Dalke Scientific Software: More science. Less time. Products
[ previous | newer ]     /home/writings/diary/archive/2005/04/23/matplotlib_without_gui

matplotlib without a GUI

matplotlib has two primary APIs. The easiest to use is the pylab interface. When that module is imported it checks for a setup file, initializes the GUI, and does a few other things to simplify interactive plotting. pylab is built on top of the matplotlib API. This is a more object oriented API, but still not that difficult to use. They can be used together, as you might have seen in my code from last time.

If you don't want a GUI, or want to specify which GUI to use independent of the user's settings, then you must use the matplotlib API. One example use case is to make an image file from the command-line or, as I'll show in a bit, for a web page.

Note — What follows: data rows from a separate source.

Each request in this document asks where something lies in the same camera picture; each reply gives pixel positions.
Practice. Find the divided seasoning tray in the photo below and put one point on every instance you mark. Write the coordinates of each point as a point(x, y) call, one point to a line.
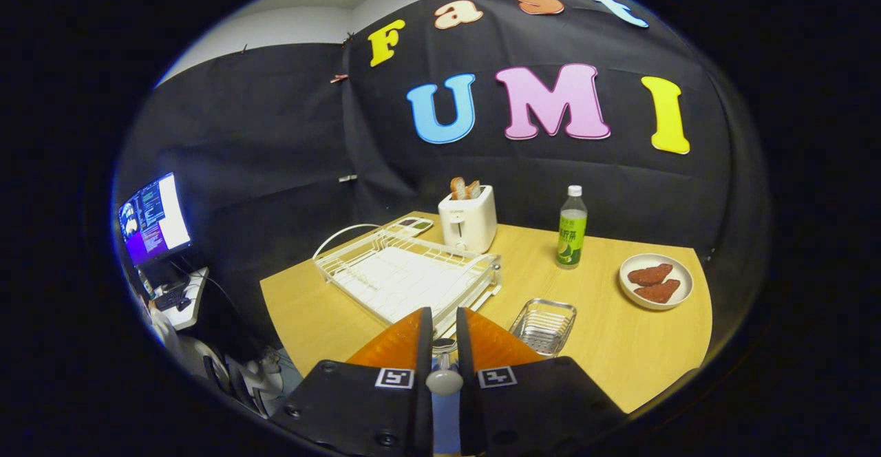
point(411, 226)

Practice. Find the green label drink bottle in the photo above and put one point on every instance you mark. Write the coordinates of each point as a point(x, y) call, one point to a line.
point(571, 233)

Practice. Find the red meat slice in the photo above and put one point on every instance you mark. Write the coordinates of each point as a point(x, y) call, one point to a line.
point(657, 292)
point(649, 274)

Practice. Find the small black cloth clip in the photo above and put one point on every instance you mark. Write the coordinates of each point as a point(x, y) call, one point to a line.
point(349, 37)

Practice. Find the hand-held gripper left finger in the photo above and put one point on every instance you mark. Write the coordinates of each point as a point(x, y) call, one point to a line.
point(425, 347)

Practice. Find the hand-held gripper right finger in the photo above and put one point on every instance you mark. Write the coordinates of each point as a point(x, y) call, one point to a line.
point(465, 347)

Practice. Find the white toaster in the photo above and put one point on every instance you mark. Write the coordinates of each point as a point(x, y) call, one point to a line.
point(468, 226)

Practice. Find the black backdrop cloth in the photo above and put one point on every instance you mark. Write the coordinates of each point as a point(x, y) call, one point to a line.
point(275, 133)

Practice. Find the toasted bread slice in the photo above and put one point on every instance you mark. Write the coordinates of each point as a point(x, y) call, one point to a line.
point(458, 188)
point(473, 190)

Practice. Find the white desk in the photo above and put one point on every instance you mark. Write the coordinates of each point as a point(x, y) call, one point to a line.
point(194, 299)

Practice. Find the white and black chair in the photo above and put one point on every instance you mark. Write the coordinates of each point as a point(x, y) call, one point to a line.
point(258, 378)

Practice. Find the black keyboard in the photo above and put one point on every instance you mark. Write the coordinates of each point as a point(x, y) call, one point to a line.
point(170, 299)

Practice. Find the computer monitor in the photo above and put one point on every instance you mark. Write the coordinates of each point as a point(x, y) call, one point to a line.
point(155, 219)

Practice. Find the white round plate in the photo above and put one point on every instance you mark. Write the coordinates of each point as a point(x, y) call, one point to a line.
point(681, 274)

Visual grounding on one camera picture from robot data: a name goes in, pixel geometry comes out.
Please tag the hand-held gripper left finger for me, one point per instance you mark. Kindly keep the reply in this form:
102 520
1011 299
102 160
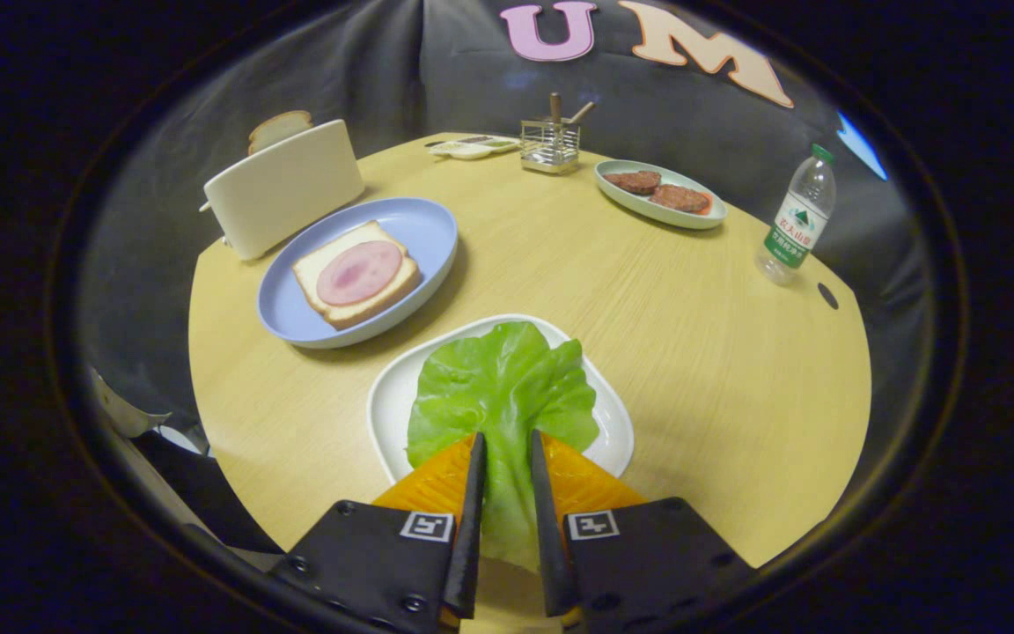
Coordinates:
470 528

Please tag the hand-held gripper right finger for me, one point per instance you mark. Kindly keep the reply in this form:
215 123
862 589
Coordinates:
547 528

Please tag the green lettuce leaf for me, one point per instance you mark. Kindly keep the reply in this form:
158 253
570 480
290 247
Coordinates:
498 387

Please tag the brown crust bread slice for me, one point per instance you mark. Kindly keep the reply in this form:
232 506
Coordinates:
278 129

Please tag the white square plate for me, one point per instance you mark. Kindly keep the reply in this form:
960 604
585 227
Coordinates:
388 405

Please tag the bread slice with pale crust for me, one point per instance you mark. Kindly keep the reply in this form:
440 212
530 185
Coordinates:
331 310

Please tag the pink ham slice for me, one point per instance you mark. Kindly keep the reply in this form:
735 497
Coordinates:
357 273

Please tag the blue round plate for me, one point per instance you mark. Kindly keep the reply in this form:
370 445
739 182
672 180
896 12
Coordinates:
419 229

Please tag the pale green oval plate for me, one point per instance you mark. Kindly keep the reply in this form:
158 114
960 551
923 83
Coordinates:
639 205

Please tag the brown meat patty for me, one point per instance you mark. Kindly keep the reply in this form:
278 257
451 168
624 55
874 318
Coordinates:
681 198
635 182

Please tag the white divided tray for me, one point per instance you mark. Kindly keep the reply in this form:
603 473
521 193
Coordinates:
472 150

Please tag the white toaster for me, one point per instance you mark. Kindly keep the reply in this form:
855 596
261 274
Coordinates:
287 189

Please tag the clear plastic water bottle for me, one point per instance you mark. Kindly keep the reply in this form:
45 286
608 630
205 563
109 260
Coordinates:
793 229

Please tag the black backdrop cloth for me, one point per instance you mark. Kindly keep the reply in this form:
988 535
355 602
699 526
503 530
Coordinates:
437 70

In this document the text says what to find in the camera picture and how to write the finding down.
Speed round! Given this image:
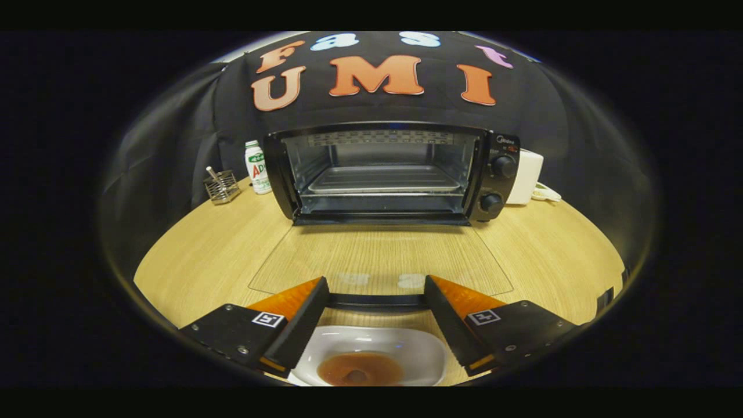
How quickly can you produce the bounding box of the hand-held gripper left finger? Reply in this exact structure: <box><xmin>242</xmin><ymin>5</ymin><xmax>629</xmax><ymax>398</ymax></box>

To use it requires a better understanding of how matplotlib works. All of the graphs and plots are made to a Figure, which stores an abstract description of the graphics. When it's time to view the Figure it is rendered into a FigureCanvas. Matplotlib comes with several canvases, called backends. Some are for GUI toolkits like Qt and Gtk, others for formats liks PostScript and SVG. The more portable one (meaning it looks the same even under different GUIs and operating systems) uses agg. This is the Anti-Grain Geometry toolkit, a 2D drawing package. The AGG-based backends use the AGG library to make an image which is then drawn to the screen or written to a file.

To make the image file using the matplotlib API I need to make my own Figure and FigureCanvas. I'll use the FigureCanvaseAgg for the last. The from pylab import * brought in some numeric functions and the Polygon class automatically, so I'll need to import them myself. Python has two numeric libraries – Numeric and numarray. (Why?) To simplify matters, matplotlib includes a middle layer called numerix which provides one way to access whichever library was configured.

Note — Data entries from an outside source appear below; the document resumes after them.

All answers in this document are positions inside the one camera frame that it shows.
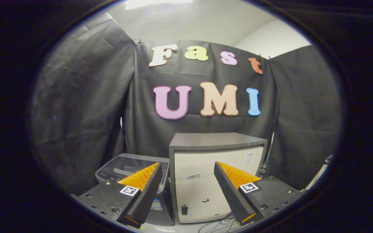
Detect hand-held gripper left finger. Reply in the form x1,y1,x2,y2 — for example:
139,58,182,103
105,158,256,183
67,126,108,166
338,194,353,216
71,162,164,229

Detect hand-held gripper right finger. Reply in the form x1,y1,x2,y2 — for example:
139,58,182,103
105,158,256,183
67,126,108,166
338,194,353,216
214,161,303,226

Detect grey washing machine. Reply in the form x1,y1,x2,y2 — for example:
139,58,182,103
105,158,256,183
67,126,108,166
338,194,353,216
95,153,175,226

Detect beige cabinet with grey top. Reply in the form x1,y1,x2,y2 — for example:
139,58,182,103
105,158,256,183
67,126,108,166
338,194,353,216
169,132,268,224

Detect thin backdrop stand pole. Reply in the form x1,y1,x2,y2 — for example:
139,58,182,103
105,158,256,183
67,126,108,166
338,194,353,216
265,131,276,169

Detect black backdrop cloth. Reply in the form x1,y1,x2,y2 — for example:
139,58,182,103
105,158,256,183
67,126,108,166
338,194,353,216
31,13,342,196

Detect tangled floor cables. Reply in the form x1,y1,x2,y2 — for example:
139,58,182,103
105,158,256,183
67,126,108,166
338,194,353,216
198,214,255,233

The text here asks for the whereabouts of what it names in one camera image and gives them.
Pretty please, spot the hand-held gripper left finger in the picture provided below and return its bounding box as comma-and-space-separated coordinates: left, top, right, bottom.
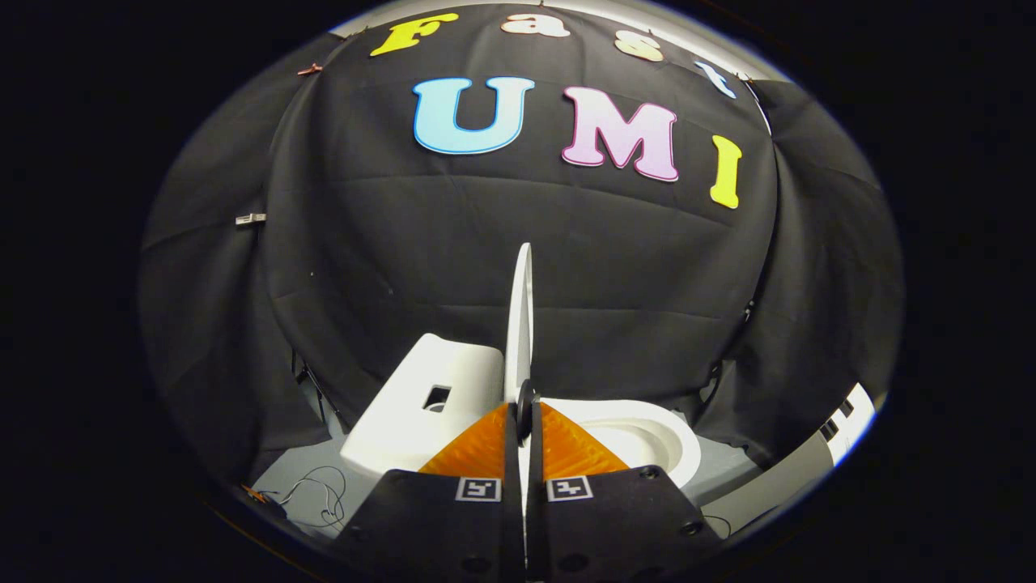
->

from openeye.oechem import *
import stats

from matplotlib.figure import Figure
from matplotlib.patches import Polygon
from matplotlib.backends.backend_agg import FigureCanvasAgg
import matplotlib.numerix as nx


def Ellipse((x,y), (rx, ry), resolution=20, orientation=0, **kwargs):
    theta = 2*nx.pi/resolution*nx.arange(resolution) + orientation
    xs = x + rx * nx.cos(theta)
    ys = y + ry * nx.sin(theta)
    return Polygon(zip(xs, ys), **kwargs)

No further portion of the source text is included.